# Raw milk butter and queso fresco turn sour



## MrsMucket (Jul 25, 2014)

I've been making butter and quest fresco for several months and most of the time they turn sour or "off" within a week. Is that typical? 

The milk/cream is fresh raw cow milk. I chill the gallon for 24 hours to separate cream.

I use 1-day-old cream (not cultured) for the butter, wash it well, and salt it. 

The queso fresco may use 1-day-old or older milk after most of the cream is removed and I use liquid animal rennet. I drain it well, salt it, and press it.

Any advice?

Also, is there ever a point when very sour raw dairy (not moldy) is bad to eat?

Thanks


----------



## arnie (Apr 26, 2012)

sounds like there is something in the proses hideing some bacteria clean everything from the milker or pail to the churn . are you using plastic buckets ? (a common hideing place for bacteria) How cold is your refridgerator ? are you pasturizeing your cheese milk properly ?


----------



## rosalind (Oct 6, 2014)

1. I would suggest spraying all your equipment with straight apple cider vinegar, then let it set a few hours, then rinse off and dry. You may want to try it twice if you see milk stone coming off. (You can't always see milk stone, but it's a easy "cause" of off flavors).
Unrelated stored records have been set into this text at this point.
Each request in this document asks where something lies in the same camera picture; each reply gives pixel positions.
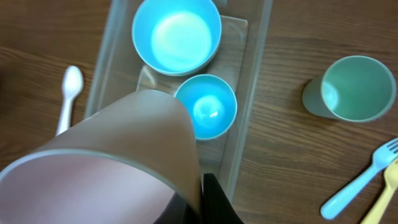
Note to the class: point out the light blue bowl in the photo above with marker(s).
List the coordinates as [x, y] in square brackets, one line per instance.
[176, 37]

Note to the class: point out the clear plastic container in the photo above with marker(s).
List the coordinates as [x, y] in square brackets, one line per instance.
[120, 71]

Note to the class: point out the teal green cup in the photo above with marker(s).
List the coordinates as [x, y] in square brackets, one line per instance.
[355, 89]

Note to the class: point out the light blue cup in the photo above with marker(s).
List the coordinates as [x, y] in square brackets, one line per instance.
[211, 103]

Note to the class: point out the yellow plastic fork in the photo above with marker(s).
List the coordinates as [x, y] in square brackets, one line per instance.
[376, 212]

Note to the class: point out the white plastic spoon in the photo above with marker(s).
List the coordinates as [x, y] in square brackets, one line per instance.
[72, 86]

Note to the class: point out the pink cup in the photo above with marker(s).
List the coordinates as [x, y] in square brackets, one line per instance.
[134, 161]

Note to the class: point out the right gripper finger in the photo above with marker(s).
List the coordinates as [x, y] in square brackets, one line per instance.
[216, 206]

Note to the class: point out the light blue plastic fork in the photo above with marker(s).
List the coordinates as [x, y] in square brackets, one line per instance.
[381, 158]

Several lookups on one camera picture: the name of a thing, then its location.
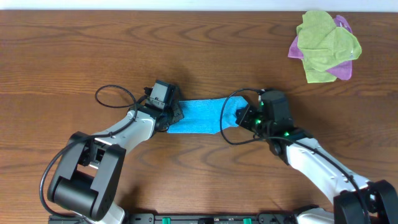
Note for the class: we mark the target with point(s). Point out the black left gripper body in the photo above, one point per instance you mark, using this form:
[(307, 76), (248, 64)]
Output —
[(173, 115)]

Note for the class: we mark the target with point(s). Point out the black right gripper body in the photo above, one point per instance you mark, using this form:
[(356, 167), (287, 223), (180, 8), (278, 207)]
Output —
[(253, 121)]

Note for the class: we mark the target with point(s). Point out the blue microfiber cloth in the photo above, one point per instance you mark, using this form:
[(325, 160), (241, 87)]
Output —
[(203, 116)]

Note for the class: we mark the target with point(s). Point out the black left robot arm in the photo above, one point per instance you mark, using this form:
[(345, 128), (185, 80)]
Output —
[(87, 175)]

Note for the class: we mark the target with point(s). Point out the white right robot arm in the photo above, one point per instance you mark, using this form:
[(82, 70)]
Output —
[(355, 198)]

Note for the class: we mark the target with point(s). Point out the purple microfiber cloth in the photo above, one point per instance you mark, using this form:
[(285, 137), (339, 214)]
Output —
[(342, 71)]

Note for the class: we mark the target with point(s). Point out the green microfiber cloth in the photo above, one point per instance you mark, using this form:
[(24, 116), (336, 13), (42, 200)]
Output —
[(323, 44)]

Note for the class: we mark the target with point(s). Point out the black mounting rail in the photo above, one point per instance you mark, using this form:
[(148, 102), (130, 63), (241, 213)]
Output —
[(262, 218)]

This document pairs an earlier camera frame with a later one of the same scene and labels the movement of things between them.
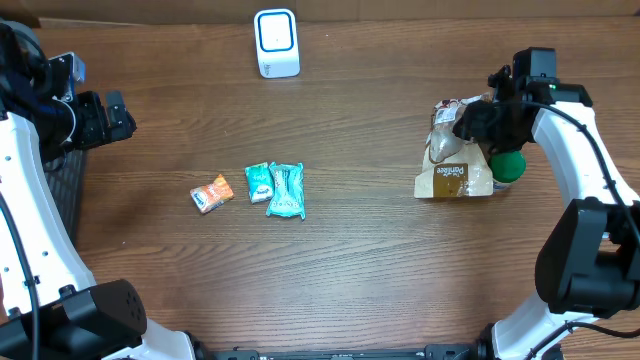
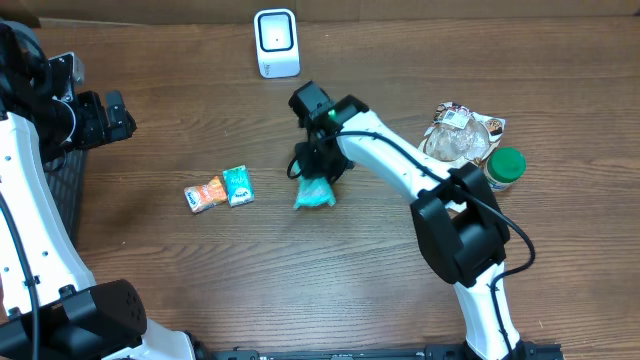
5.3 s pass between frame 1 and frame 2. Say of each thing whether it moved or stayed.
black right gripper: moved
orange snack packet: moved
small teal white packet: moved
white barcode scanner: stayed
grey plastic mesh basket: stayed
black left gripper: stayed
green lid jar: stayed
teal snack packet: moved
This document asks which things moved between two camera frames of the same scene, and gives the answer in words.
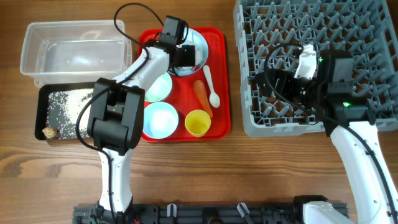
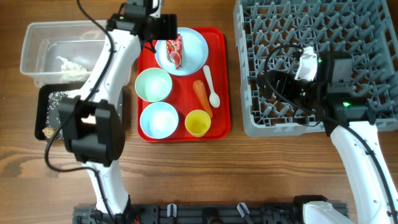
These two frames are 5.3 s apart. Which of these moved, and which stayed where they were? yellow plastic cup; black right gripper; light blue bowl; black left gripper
Moved: black left gripper
Stayed: yellow plastic cup; black right gripper; light blue bowl
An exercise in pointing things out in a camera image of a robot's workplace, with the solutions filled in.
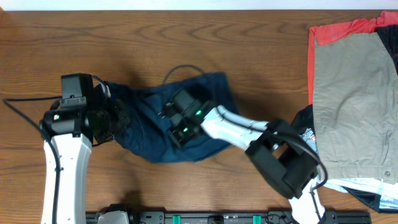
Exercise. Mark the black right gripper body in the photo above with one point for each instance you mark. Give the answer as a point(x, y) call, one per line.
point(171, 121)

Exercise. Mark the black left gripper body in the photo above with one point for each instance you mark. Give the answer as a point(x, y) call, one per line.
point(109, 116)

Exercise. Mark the dark blue denim shorts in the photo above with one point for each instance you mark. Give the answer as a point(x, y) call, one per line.
point(147, 134)

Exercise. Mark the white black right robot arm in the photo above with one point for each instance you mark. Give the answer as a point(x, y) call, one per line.
point(281, 156)

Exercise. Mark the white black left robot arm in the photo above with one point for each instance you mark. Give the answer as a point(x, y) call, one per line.
point(73, 130)

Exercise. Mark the black garment with printed label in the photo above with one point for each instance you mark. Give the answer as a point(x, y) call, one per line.
point(304, 125)

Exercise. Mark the red orange t-shirt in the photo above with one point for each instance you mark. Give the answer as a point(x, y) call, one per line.
point(330, 33)

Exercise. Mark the khaki grey shorts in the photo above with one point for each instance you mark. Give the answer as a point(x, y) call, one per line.
point(355, 108)

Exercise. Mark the light blue garment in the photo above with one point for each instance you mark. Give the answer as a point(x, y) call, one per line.
point(374, 193)

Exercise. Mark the black lace garment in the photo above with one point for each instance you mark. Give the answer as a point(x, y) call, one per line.
point(389, 37)

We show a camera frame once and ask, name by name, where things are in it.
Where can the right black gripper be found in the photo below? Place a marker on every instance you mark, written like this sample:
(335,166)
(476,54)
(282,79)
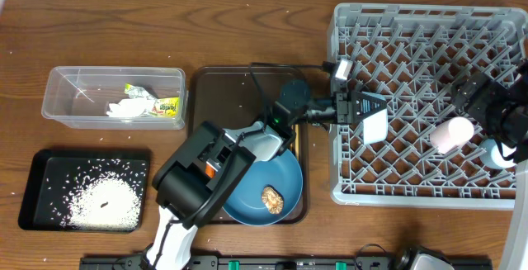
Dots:
(469,88)

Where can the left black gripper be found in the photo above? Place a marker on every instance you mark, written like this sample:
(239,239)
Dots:
(344,107)

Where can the light blue bowl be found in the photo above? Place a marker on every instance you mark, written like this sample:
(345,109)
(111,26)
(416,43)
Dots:
(375,127)

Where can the blue cup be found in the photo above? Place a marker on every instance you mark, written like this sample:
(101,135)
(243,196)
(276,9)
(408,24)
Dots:
(492,157)

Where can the pink cup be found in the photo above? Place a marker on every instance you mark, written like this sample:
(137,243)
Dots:
(451,134)

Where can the blue plate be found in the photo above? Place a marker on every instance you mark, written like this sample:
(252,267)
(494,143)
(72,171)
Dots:
(283,174)

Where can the brown mushroom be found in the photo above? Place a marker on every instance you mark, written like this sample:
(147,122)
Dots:
(272,200)

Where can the yellow foil snack wrapper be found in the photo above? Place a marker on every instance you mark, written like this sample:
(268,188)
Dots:
(163,107)

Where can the white tissue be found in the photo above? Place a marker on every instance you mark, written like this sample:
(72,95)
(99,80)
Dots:
(128,108)

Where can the white rice pile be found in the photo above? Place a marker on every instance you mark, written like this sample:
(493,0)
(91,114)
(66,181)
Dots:
(92,194)

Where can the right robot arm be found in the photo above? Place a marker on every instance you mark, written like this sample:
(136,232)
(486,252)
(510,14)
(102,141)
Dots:
(514,256)

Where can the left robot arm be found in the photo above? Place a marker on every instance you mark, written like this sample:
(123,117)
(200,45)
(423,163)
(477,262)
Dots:
(202,174)

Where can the grey dishwasher rack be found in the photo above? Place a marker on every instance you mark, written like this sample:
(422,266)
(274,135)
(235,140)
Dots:
(410,55)

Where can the black waste tray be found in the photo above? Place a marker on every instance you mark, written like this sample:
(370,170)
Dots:
(26,218)

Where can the right wooden chopstick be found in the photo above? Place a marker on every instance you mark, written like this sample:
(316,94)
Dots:
(296,130)

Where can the brown serving tray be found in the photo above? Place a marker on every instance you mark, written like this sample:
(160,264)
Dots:
(227,97)

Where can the orange carrot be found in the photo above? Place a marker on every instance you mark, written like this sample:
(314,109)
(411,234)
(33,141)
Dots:
(210,171)

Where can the clear plastic bin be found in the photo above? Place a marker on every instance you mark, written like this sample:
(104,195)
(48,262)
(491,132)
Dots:
(79,96)

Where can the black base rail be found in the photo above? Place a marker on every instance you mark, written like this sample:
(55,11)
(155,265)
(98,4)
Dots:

2. Try cleaning your butter better - the trick I learned is to churn butter JUST UNTIL it's in granule form, then rinse for a while in a mesh strainer. My butter taste improved dramatically once I started doing that. I have photos of the process here: https://spiritedrose.wordpress.com/cheese/buttermaking-401/

3. Feed the cow Vitamin E & Yeast - It can help sweeten milk.


----------